Still, Caruso is taking fire from fellow candidates and the political arm of Planned Parenthood Los Angeles on his past financial support of politicians and causes opposed to abortion.
Planned Parenthood Advocacy Project Los Angeles County Action Fund, the local political arm of the national reproductive health care nonprofit, released a letter slamming Caruso for his past support of antiabortion politicians and organizations on Tuesday.
The letter calls on Caruso to clearly state and explain his stance on reproductive rights in writing, issue a public apology for "the countless actions you've taken that put women's health and well-being at risk" and participate in a listening session with reproductive rights leaders.
Caruso previously issued a full-throated defense of Roe hours after the draft opinion was published on Monday night, writing in a statement that he was "pro-choice," that he profoundly disagreed with the draft decision and that his position on the issue "has always been clear."
But a 2007 Los Angeles Magazine profile of Caruso painted a different picture. The story paraphrased Caruso's views on the subject from interviews with the developer, writing, "he says he opposes abortion in most cases but would support some stem cell research."
"We're not going to comment on any particular articles," Caruso spokesperson Lex Olbrei said when asked for clarification about the Los Angeles Magazine interview. "The bottom line is Rick has always been pro-choice and has always supported Roe vs. Wade."
Caruso has given extensive financial support to staunchly antiabortion politicians, including more than $240,000 to a super PACsupporting John Kasich's GOP presidential run in 2016, $100,000 to a PAC supporting President George W. Bush's reelection in 2004, $50,000 to a PAC supporting Rep. Kevin McCarthy, R-Calif., in 2017 and $4,300 to a committee supporting Sen. Mitch McConnell in 2007.
Caruso also contributed hundreds of thousands of dollars to Republican party committees between 2003 and 2017.
Fellow mayoral candidate City Attorney Mike Feuer attacked Caruso's "anti-choice record" in a statement Tuesday morning.
"Elections are about core values. When it comes to a woman's right to choose, the choice is stark. I've always supported it. Rick Caruso hasn't. I have L.A. values. Rick Caruso doesn't."
When asked about Caruso's prior support of antiabortion politicians on Tuesday morning, Bass described Los Angeles as "overwhelmingly Democratic" and noted that Caruso had spent most of his life as a Republican.

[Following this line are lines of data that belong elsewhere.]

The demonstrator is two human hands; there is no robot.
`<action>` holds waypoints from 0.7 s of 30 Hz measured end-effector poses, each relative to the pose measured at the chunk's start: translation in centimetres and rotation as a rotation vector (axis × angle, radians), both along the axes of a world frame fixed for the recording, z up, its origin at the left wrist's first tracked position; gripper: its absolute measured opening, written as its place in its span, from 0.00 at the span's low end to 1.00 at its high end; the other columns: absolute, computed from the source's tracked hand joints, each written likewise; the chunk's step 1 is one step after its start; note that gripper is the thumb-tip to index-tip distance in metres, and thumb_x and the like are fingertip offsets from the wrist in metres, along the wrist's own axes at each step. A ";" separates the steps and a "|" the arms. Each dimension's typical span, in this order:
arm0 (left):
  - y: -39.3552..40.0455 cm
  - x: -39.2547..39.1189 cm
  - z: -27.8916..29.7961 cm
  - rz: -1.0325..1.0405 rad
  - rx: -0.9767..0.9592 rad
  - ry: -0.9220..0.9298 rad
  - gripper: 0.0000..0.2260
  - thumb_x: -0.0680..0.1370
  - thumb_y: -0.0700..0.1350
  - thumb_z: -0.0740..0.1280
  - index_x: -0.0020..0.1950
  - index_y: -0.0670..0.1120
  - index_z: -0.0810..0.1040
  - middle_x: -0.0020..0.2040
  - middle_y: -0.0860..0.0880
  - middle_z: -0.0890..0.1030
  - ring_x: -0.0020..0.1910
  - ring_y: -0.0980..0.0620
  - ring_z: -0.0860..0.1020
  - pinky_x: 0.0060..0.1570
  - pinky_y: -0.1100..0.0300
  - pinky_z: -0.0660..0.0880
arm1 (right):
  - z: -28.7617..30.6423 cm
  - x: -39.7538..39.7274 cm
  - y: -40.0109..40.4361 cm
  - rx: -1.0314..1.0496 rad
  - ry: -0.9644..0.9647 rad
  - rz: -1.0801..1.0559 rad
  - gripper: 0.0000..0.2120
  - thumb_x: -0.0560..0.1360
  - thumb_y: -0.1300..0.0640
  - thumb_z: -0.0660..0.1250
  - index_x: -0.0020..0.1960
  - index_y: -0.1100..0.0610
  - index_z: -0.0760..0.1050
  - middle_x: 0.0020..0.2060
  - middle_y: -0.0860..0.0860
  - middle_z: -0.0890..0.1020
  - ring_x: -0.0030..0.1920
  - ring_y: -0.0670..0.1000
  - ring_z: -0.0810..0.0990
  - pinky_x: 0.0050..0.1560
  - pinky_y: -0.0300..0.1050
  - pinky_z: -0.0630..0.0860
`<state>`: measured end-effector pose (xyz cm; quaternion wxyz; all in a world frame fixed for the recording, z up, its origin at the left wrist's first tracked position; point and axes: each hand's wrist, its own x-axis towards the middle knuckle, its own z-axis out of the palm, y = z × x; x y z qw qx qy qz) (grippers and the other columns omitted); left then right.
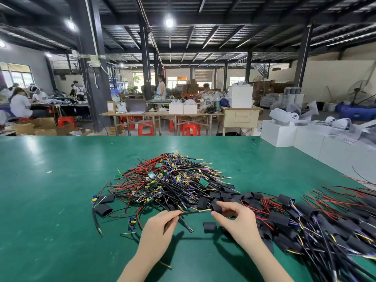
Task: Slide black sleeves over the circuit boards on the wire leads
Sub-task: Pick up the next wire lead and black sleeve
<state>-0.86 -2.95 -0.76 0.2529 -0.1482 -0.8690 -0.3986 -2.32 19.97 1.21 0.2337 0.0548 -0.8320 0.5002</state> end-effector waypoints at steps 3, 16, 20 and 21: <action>0.0 0.0 0.0 0.011 -0.032 -0.002 0.10 0.78 0.40 0.68 0.55 0.51 0.84 0.37 0.59 0.78 0.35 0.59 0.75 0.36 0.66 0.69 | 0.0 0.3 -0.2 0.063 0.042 -0.016 0.16 0.63 0.58 0.79 0.50 0.55 0.84 0.37 0.45 0.83 0.37 0.40 0.80 0.46 0.36 0.76; 0.5 0.0 -0.2 -0.006 -0.007 0.011 0.07 0.77 0.40 0.69 0.52 0.49 0.85 0.40 0.55 0.83 0.37 0.55 0.79 0.41 0.55 0.76 | 0.2 1.0 -0.7 0.440 0.087 -0.118 0.17 0.66 0.49 0.73 0.54 0.52 0.83 0.40 0.47 0.78 0.42 0.49 0.79 0.45 0.44 0.75; 0.6 0.2 -0.1 -0.037 -0.041 -0.017 0.08 0.77 0.41 0.69 0.53 0.50 0.85 0.42 0.57 0.83 0.38 0.55 0.80 0.44 0.56 0.76 | 0.2 1.0 -0.9 0.346 0.100 -0.077 0.17 0.65 0.50 0.76 0.52 0.53 0.83 0.38 0.46 0.79 0.40 0.47 0.78 0.45 0.42 0.76; 0.7 0.2 -0.1 -0.044 -0.051 -0.023 0.08 0.77 0.41 0.69 0.53 0.50 0.85 0.43 0.57 0.83 0.38 0.56 0.80 0.44 0.57 0.77 | 0.1 1.0 -1.0 0.327 0.110 -0.070 0.16 0.65 0.50 0.76 0.52 0.53 0.84 0.38 0.45 0.79 0.40 0.46 0.78 0.45 0.42 0.76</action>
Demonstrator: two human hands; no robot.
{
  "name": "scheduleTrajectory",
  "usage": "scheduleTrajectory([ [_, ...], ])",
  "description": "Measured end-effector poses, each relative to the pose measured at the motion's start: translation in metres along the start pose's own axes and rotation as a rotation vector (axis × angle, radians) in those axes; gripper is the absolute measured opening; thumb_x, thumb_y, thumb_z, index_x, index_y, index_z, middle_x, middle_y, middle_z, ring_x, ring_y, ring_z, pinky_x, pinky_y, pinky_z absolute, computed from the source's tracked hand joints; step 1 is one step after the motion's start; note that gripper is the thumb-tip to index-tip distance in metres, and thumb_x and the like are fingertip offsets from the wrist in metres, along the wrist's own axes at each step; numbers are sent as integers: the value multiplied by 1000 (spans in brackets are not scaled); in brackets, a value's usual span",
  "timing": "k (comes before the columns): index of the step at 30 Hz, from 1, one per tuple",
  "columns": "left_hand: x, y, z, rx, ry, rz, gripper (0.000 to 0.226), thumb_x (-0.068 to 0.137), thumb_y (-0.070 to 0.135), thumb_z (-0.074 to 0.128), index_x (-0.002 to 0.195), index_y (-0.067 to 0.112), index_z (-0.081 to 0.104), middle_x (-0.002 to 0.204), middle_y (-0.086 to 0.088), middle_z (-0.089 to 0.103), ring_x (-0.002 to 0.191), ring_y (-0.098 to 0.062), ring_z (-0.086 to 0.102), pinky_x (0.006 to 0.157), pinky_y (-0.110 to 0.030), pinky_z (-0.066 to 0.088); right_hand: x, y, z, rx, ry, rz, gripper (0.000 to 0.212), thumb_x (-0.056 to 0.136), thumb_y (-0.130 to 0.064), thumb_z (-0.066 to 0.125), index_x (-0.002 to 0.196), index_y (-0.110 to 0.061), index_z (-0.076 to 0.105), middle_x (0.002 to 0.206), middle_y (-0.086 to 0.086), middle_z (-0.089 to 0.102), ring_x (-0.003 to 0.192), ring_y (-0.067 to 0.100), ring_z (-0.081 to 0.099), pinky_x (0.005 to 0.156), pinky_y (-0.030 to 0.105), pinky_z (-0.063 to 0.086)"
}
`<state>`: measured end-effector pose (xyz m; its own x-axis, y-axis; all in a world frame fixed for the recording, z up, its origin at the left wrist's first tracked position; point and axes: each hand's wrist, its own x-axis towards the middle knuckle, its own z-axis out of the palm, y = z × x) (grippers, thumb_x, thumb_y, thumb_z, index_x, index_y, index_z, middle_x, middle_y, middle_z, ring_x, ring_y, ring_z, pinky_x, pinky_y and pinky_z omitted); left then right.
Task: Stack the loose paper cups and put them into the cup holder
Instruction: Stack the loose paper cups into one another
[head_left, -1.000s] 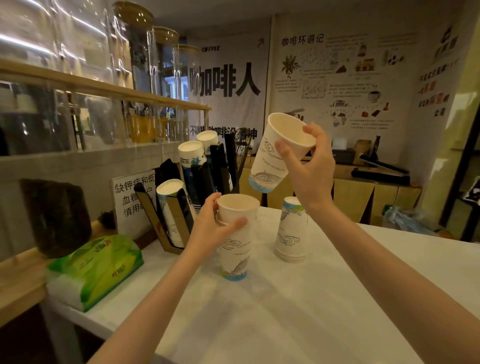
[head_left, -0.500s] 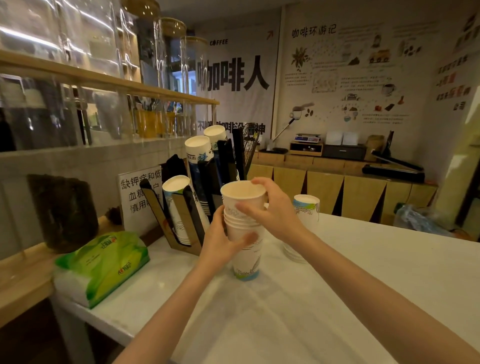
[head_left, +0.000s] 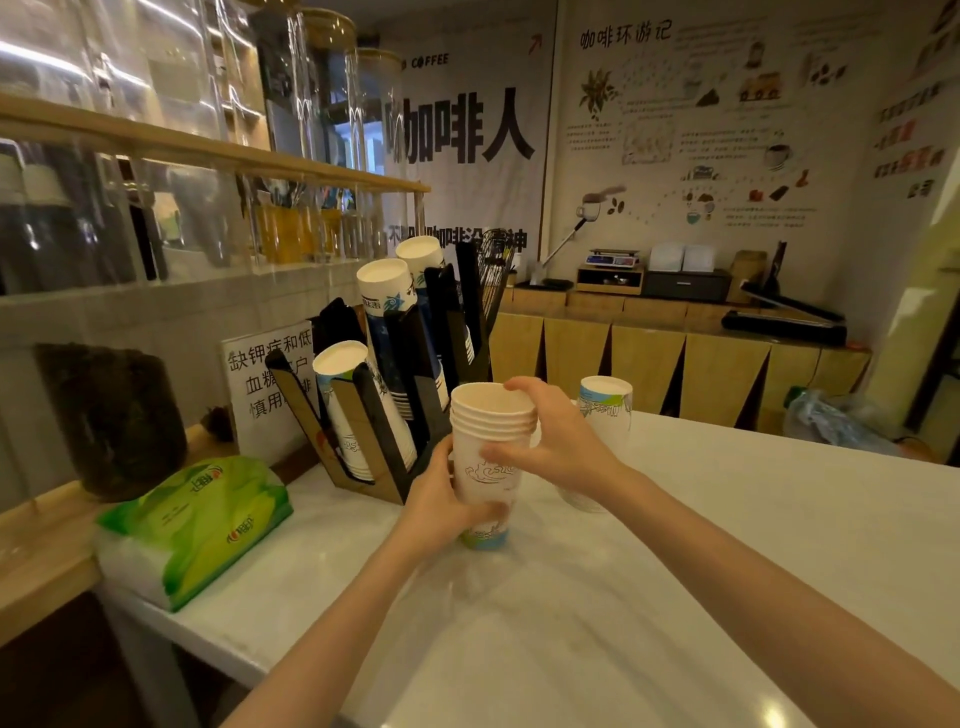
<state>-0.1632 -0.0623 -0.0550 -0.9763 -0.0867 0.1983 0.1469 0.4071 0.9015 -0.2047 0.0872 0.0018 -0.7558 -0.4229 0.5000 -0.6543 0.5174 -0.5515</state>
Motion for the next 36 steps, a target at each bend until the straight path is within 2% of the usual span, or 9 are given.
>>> scheduleTrajectory([
  [7,13,54,-29,-27,68,125,80,67,27,77,134,29,32,108,5,55,89,-2,55,67,-20,50,19,-3,-54,192,132,43,37,89,-41,48,116,-15,52,100,-3,59,92,14,55,71,19,43],
  [9,19,73,-38,-72,133,158,76,69,26,75,132,28,35,109,3,55,90,-6,56,69,-22,49,21,2,-69,238,158,72,38,90,-42,44,116,-16,54,97,-9,59,88,6,55,69,16,40],
  [12,29,100,-42,-120,230,215,74,68,21,75,131,26,37,110,4,55,98,-15,57,81,-33,51,21,14,-84,280,165,92,42,90,-43,44,122,-16,51,106,-8,57,91,-1,53,73,14,41],
  [15,43,127,-38,-97,305,308,73,68,17,75,131,23,38,109,7,53,88,-4,56,68,-21,51,18,26,-95,311,184,111,41,90,-40,47,122,-16,49,108,-5,59,94,9,58,81,23,49],
  [17,54,143,-33,-114,334,361,73,67,16,76,130,22,38,115,3,49,88,-5,57,61,-18,55,14,34,-102,354,162,132,39,88,-37,52,121,-17,48,102,-2,66,86,13,66,78,30,55],
  [20,71,164,-19,-113,374,437,72,66,19,77,128,21,39,114,3,47,88,-2,55,60,-6,51,6,45,-109,424,111,191,36,85,-31,59,116,-19,47,90,1,71,73,13,70,68,25,58],
  [26,97,175,23,-24,362,519,76,63,30,79,127,18,39,116,-1,53,103,-14,57,74,-18,55,-5,69,-112,437,67,279,26,89,-27,54,108,-9,52,78,9,70,62,19,63,56,29,50],
  [30,106,168,45,55,352,538,80,61,37,78,127,16,40,126,-9,50,114,-23,53,92,-43,52,-12,85,-106,383,-85,351,21,89,-30,52,96,-11,54,73,7,69,58,17,62,53,29,47],
  [36,115,148,64,117,289,485,74,63,30,79,126,16,42,125,-8,47,113,-24,51,95,-46,49,-18,104,-91,446,-238,486,29,90,-30,50,102,-4,53,72,7,67,56,17,59,51,26,44],
])
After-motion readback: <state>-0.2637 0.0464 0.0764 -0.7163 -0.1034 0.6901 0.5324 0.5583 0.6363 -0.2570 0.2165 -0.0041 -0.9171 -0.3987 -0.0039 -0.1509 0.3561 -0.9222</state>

"Our city is at a crossroads," she said. "Which direction are we going to go in? Are we going to go more toward an inclusive future that brings our very diverse city together? Or are we going to resurrect policies of the past that we know have not worked?"
An independent expenditure committee supporting Karen Bass' candidacy also plans to launch a 30-second digital ad Wednesday that attacks Caruso for his past support of the Republican National Committee and politicians such as McConnell and McCarthy. The committee operates independently of Bass' campaign and cannot legally coordinate with it.
"How did it get this bad? Republican billionaires like Rick Caruso giving away their fortunes to anti-choice Republicans and causes," the ad intones as stark black-and-white images of McCarthy, McConnell and Supreme Court Justice Brett Kavanaugh transition to a photo of Caruso with the words "anti-choice" emblazoned over his face, according to a draft copy of the ad shown to The Times ahead of its release.
Times staff writer Benjamin Oreskes contributed to this report.